#### Supplied material
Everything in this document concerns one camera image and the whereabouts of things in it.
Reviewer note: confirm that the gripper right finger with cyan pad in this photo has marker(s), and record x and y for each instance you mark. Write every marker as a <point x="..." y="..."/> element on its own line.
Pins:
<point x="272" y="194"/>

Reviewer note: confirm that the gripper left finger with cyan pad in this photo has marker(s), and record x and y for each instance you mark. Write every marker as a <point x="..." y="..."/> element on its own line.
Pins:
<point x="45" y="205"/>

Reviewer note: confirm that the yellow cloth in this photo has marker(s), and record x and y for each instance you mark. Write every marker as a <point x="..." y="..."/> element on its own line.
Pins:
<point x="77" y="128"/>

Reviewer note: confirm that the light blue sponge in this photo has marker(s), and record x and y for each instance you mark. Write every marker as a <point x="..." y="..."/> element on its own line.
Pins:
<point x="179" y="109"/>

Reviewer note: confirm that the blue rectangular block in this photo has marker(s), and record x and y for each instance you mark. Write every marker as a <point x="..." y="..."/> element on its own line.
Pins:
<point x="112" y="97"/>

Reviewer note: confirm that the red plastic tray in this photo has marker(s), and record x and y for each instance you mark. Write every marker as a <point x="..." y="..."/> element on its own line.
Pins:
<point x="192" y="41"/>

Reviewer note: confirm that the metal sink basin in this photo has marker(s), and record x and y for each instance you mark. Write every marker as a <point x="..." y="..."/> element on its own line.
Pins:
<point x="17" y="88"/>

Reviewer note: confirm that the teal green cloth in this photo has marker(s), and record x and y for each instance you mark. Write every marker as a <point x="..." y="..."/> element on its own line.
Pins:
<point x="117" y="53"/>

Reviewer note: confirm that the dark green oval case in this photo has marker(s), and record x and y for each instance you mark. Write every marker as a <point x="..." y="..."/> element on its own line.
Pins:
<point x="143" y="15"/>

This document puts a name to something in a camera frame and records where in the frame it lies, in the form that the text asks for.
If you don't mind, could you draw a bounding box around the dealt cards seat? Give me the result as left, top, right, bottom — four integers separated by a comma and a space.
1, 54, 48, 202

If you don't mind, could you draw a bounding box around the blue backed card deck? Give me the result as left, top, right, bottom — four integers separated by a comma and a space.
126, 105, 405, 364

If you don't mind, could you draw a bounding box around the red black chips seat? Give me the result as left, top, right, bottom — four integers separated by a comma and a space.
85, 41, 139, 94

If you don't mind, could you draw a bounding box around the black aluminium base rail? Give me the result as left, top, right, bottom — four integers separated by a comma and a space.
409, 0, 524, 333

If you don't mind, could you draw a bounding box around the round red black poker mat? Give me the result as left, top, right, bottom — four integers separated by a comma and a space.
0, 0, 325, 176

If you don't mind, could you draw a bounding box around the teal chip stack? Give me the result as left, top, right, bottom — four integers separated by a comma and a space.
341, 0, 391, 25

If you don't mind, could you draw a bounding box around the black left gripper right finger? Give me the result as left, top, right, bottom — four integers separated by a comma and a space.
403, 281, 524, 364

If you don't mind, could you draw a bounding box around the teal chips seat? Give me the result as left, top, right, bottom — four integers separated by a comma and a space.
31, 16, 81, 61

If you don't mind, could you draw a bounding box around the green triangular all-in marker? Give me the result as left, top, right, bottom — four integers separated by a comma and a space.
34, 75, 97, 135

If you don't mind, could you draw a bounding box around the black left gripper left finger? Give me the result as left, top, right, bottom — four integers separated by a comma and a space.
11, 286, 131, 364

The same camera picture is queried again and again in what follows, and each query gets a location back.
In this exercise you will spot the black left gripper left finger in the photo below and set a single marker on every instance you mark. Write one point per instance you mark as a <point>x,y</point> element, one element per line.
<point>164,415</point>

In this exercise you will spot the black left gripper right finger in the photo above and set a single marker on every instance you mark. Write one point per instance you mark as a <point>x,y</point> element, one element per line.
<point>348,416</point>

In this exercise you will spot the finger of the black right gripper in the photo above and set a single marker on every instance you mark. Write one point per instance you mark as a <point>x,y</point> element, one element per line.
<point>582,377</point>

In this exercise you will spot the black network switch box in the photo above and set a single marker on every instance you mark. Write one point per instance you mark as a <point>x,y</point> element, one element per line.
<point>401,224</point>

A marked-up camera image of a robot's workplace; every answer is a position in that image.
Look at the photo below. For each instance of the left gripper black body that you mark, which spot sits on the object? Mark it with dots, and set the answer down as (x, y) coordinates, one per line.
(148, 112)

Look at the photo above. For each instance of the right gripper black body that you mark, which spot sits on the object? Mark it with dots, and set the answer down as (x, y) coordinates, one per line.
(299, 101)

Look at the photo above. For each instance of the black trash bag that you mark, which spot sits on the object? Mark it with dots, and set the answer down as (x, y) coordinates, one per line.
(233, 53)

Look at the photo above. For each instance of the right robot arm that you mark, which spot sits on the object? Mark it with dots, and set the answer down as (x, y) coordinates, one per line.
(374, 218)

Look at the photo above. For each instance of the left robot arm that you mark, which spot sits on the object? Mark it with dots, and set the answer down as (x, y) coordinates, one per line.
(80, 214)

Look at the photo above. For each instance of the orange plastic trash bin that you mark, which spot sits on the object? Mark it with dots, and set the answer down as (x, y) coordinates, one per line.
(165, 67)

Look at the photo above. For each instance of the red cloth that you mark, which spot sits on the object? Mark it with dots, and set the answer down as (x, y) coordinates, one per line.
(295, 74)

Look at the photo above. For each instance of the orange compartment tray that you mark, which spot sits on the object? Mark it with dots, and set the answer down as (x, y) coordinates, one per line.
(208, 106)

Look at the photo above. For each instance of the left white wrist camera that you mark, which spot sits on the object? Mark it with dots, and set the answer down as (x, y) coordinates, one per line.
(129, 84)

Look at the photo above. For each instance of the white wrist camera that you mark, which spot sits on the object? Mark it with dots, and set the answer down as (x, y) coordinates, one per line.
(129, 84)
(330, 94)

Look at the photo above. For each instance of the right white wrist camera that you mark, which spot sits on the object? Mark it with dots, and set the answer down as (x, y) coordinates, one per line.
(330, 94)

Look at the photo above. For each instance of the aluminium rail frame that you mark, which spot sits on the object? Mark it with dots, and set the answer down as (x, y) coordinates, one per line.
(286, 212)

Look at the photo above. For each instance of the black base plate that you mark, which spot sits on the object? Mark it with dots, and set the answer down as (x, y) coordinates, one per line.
########
▶ **Task item**: Show every line of the entries above where the word "will" occurs.

▶ **Answer to this exercise**:
In this exercise you will spot the black left gripper left finger in the photo below and set a single marker on every instance you mark. Write one point per instance you mark as a <point>x,y</point> element, one element per line.
In this exercise you will spot the black left gripper right finger in the photo above and set a single marker on every instance you mark. Write one point per instance you mark as a <point>x,y</point> element, one element per line.
In this exercise you will spot the finger of the black right gripper in the photo above and set a single marker on every instance you mark. Write one point per instance you mark as a <point>x,y</point> element, one element per line.
In this exercise you will spot the black network switch box in the photo above and set a single marker on every instance you mark. Write one point per instance you mark as a <point>x,y</point> element, one element per line.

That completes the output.